Indeed, the spontaneous transport of water from the bulk continuous phase into micrometer‐sized droplets, which were experiencing a Laplace pressure of about 10 kPa owing to the solvent/water interfacial tension, seemed at first to contradict basic thermodynamic principles.^{[ 22 ]} However, Fe³⁺ in our system served not only as chelates but also as osmolytes, providing an osmotic driving force (Equation (1)) to counterbalance the Laplace pressure (Equation (2)), thus promoting water transport into the homogeneous droplets and formation of multi‐emulsion droplets (Figure 1m).^{[ 22 ]}

Here, we assumed that the pressure drop along the radius of the droplets was negligible owing to the relatively small curvature of micrometer‐sized droplets. The Laplace pressure difference (ΔP) between the interior and exterior of a droplet with a radius R _t resulting from the solvent/water interfacial tension (γ) is given by

$$\mathrm{\Delta }P=\frac{2\gamma }{R_{\mathrm{t}}}$$ (1)

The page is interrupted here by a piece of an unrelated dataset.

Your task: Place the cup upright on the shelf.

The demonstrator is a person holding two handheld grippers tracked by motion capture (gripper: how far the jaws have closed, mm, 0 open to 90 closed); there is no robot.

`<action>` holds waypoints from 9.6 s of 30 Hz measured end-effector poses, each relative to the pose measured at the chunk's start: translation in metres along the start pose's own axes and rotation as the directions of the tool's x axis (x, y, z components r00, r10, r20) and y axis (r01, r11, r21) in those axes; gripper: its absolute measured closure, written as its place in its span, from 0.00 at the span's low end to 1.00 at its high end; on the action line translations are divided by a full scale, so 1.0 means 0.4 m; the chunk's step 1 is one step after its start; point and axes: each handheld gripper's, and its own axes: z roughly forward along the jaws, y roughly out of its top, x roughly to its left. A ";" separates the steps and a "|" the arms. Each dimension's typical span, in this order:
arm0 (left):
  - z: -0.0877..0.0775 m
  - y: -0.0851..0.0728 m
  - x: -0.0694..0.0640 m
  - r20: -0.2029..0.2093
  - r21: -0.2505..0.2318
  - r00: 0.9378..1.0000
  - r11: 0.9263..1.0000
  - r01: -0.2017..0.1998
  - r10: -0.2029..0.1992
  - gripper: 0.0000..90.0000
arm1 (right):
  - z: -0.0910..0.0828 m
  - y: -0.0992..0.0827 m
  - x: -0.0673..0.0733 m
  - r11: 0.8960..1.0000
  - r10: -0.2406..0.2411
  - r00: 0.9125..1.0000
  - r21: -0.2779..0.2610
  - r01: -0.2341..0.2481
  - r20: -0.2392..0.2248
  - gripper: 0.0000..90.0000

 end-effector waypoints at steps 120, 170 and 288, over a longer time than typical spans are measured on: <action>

Since the number of Fe³⁺ kept constant during the osmotic inflation of the droplet. The osmotic pressure ∏ in the droplet containing Fe³⁺ of a number of n _s ions is given by

$$\prod =\frac{2n_{\mathrm{s}}{k}_{\mathrm{B}}T}{\left(4\pi /3\right)R_{\mathrm{t}}^3}$$ (2)

When the osmotic driving force exceeded the Laplace pressure (Equation (3)), self‐emulsification occurred, yielding multi‐emulsion droplets.

$$\mathrm{\Delta }{P}^{\prime }=\frac{2\gamma }{R_{\mathrm{t}}}-\frac{2n_{\mathrm{s}}{k}_{\mathrm{B}}T}{\left(4\pi /3\right)R_{\mathrm{t}}^3}<0$$ (3)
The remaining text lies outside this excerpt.